▶ _Activity_: The lines to copy are those in the listing that hold the word "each".

▶ _Data shown_:
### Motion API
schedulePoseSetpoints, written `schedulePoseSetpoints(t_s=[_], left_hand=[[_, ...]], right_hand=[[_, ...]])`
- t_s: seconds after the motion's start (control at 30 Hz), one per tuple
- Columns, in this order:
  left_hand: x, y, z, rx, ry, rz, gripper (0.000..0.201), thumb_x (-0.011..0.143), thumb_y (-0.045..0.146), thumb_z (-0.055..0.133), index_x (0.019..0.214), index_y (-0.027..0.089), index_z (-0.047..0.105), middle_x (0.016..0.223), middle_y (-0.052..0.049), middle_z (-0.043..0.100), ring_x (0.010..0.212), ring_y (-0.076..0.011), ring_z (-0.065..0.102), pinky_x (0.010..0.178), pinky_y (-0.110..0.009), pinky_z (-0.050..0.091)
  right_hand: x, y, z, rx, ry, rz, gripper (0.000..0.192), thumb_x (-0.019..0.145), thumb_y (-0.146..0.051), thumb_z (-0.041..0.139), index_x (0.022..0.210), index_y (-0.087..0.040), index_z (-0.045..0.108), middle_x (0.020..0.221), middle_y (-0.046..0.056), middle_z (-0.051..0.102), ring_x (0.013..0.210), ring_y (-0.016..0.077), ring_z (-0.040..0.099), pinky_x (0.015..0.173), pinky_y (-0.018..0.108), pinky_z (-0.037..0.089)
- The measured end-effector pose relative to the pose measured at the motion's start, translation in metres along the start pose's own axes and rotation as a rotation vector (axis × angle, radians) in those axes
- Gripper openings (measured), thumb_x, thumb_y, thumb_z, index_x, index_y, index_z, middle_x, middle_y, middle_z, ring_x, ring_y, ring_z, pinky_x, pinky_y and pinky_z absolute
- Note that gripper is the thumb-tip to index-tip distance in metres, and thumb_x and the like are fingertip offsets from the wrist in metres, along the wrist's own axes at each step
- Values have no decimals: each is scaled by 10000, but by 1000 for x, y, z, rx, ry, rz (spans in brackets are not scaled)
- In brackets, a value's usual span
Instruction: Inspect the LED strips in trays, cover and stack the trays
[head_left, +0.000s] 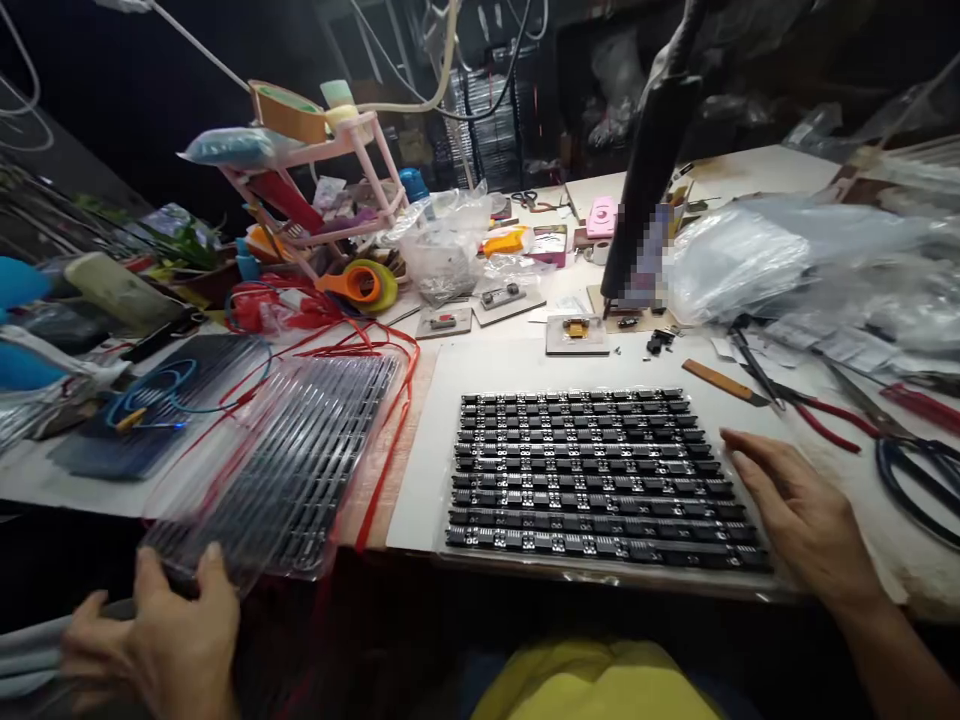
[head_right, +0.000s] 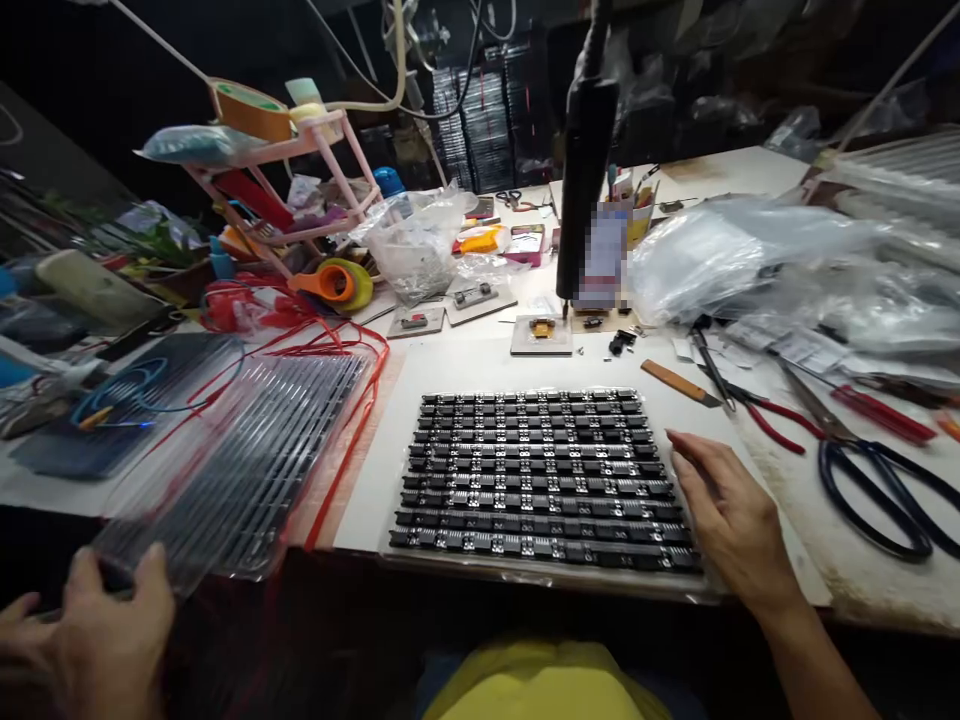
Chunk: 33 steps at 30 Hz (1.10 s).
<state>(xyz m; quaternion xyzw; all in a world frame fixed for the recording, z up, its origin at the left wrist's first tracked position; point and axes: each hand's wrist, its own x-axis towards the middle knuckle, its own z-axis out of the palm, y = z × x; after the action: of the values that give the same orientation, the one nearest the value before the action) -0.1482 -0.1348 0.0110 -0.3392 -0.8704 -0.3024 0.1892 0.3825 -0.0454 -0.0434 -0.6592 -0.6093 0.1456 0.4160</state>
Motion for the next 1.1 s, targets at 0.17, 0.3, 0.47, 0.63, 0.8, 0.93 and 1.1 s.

▶ _Expected answer_:
- Note that gripper is the thumb-tip to index-tip distance in metres, and thumb_x and the like are fingertip offsets from the wrist in metres, along the wrist's own axes at each step
- Values have no decimals: each is scaled by 10000, but by 1000 for x, y, z, rx, ry, rz (spans in brackets are not scaled)
<state>(xyz m; quaternion xyzw; all in a world frame fixed for the recording, z up, its origin at the left wrist's first tracked position; point and axes: each hand's wrist, its own x-axis towards the middle knuckle, its own z-axis out of the palm, y = z × x; after the action: of the values that give the same orientation, the one nearest the value before the action) -0.1482 -0.1348 0.0110 -0.3392 -0.8704 -0.3024 0.1892 0.3825 -0.0454 -0.0434 -0.6592 -0.6093 0.1456 0.4160</state>

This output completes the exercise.